You need to agree to share your contact information to access this model

This repository is publicly accessible, but you have to accept the conditions to access its files and content.

OpenVLA-Phi3V

OpenVLA-Phi3V model is a vision-language-action model obtained by finetuning the base Phi3V Model on the same Open X-Embodiment robot mixture dataset as the original OpenVLA model.

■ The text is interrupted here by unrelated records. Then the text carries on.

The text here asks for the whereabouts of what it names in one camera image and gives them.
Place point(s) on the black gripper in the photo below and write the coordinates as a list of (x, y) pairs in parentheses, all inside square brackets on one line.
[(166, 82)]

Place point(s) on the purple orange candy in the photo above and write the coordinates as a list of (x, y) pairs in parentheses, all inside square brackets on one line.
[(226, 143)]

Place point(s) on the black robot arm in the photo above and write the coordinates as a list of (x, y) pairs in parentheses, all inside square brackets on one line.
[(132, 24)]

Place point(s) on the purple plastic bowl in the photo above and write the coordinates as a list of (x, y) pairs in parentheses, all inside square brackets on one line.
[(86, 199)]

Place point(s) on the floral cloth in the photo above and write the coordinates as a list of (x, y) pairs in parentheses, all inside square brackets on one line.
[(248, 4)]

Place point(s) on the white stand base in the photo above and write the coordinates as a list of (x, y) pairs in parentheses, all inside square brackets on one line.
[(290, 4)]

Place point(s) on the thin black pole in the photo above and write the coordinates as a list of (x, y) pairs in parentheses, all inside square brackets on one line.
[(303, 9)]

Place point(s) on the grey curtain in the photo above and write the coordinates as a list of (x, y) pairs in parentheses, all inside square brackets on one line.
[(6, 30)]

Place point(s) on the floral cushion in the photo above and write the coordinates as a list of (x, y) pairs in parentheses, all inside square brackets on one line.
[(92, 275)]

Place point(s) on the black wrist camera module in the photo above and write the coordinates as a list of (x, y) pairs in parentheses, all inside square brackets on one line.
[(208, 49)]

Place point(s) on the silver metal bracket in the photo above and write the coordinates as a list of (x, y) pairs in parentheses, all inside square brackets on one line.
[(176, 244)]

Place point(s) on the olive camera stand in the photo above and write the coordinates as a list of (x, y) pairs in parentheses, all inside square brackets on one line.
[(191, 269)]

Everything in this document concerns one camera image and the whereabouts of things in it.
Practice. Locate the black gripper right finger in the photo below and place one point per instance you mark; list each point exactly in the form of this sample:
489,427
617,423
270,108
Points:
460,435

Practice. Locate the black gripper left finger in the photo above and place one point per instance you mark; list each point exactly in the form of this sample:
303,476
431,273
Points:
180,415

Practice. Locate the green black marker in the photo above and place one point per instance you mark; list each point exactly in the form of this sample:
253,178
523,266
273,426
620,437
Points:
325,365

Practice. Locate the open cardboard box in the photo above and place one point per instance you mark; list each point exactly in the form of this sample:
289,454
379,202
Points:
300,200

Results on SimplerEnv Fractal + SimplerEnv:

Fractal:

Policy/Settings	Pick up Coke	Move near	Open/Close Drawer	Put in Drawer	Average Success Rate
(Visual Matching) OpenVLA-Phi3V	56.7%	53.3%	38.4%	15.7%	41.0%
(Visual Matching) OpenVLA-7B	23.7%	65.0%	57.4%	0.%	36.5%
(Variant Aggregation) OpenVLA-Phi3V	55.4%	57.7%	19.3%	10.6%	35.8%
(Variant Aggregation) OpenVLA-7B	61.3%	55.8%	24.9%	1.0%	35.8%

Bridge:

Policy/Settings	Put Spoon	Put Carrot	Stack Block	Put Eggplant	Average Success Rate
OpenVLA-Phi3V	12.5%	0%	0%	8.3%	5.2%
OpenVLA-7B	8.3%	8.3%	4.2%	45.8%	16.7%

Sample Inference Code

Here is the sample inference code of OpenVLA-Phi3V.

# Load Processor & VLA
from transformers import AutoModelForCausalLM , AutoProcessor
from PIL import Image
import json
processor = AutoProcessor.from_pretrained(
    model_path, trust_remote_code=True, num_crops=1
)

model = AutoModelForCausalLM.from_pretrained(
    model_path,
    torch_dtype=torch.bfloat16,
    trust_remote_code=True,
    _attn_implementation='flash_attention_2',
    use_cache=False
).cuda()

# Load dataset statistics 
dataset_stats_dir = os.path.join(model_path, 'dataset_statistics.json')
with open(dataset_stats_dir, 'r') as file: 
    action_norm_stats = json.load(file)[dataset_name]['action']
    model.prepare_action_inference(action_norm_stats, processor.tokenizer.vocab_size)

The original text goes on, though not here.